Dr. Sara J. Finney, Professor in the Department of Graduate Psychology at James Madison University, delves into this in her webinar, “Using Implementation Fidelity Data to Evaluate & Improve Program Effectiveness,” which is the basis for this article. She points out that often there is a lack of knowledge of the programming students actually received. How can we expect faculty and staff to set targets and improve a program without knowing what is actually (or not actually) occurring in the program?
So…which is it?
- Program doesn’t “work”
- Program wasn’t implemented
- Program was implemented but poorly
A better way to set targets is to consider implementation fidelity methodology.
For Institutional Effectiveness, it fits in between the third and fourth steps of the assessment cycle:
- Identify outcomes
- Tie programming to outcomes
- Select instruments for measurement
- IMPLEMENTATION FIDELITY
- Collect data
- Analyze and interpret data
- Use results to make decisions (close the loop)
An analogy of a “black box” is helpful when explaining the premise.
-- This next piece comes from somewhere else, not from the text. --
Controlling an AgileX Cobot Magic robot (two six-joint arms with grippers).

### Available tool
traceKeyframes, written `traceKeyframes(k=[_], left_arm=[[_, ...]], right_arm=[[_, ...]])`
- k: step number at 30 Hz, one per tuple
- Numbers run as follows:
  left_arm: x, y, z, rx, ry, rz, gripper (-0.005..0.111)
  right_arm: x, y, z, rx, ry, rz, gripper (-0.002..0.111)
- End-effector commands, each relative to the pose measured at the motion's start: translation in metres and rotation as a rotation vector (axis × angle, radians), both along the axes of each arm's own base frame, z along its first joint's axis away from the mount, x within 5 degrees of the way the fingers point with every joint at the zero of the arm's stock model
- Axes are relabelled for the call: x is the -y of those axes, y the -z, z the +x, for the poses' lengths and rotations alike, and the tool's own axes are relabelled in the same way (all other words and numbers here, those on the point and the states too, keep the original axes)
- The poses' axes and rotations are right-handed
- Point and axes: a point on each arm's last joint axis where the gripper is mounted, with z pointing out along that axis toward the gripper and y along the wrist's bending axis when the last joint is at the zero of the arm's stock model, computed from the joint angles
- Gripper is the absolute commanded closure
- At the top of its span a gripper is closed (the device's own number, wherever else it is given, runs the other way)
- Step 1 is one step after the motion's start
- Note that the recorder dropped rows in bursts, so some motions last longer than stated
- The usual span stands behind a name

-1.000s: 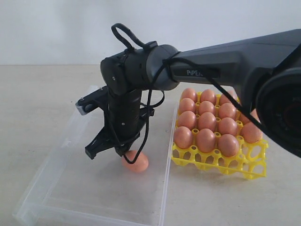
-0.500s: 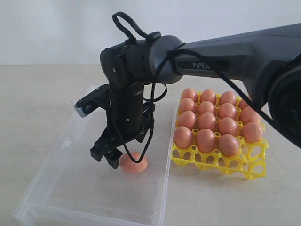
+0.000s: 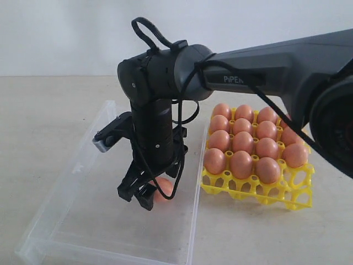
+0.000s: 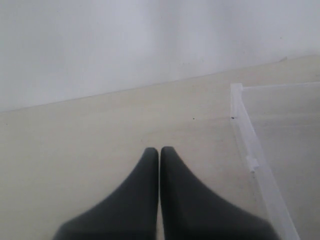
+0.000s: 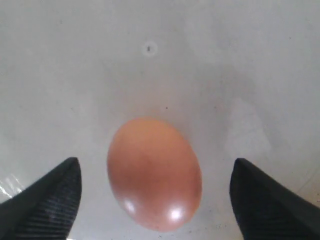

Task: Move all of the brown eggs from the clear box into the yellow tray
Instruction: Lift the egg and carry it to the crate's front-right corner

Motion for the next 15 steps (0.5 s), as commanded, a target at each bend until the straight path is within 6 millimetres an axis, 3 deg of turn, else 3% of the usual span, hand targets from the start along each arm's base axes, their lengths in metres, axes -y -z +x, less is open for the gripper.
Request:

We conceptualize a program as:
Planned Intervention → Outcome → Outcome Measure
In fact, we need to know the actual intervention, which is usually unknown (in a black box). To open the box and see the actual intervention we use implementation fidelity.
Adding the implementation fidelity step to the process and assessing if the actual intervention is being measured yields more reliable data that can then be used to set appropriate targets and inform program decisions.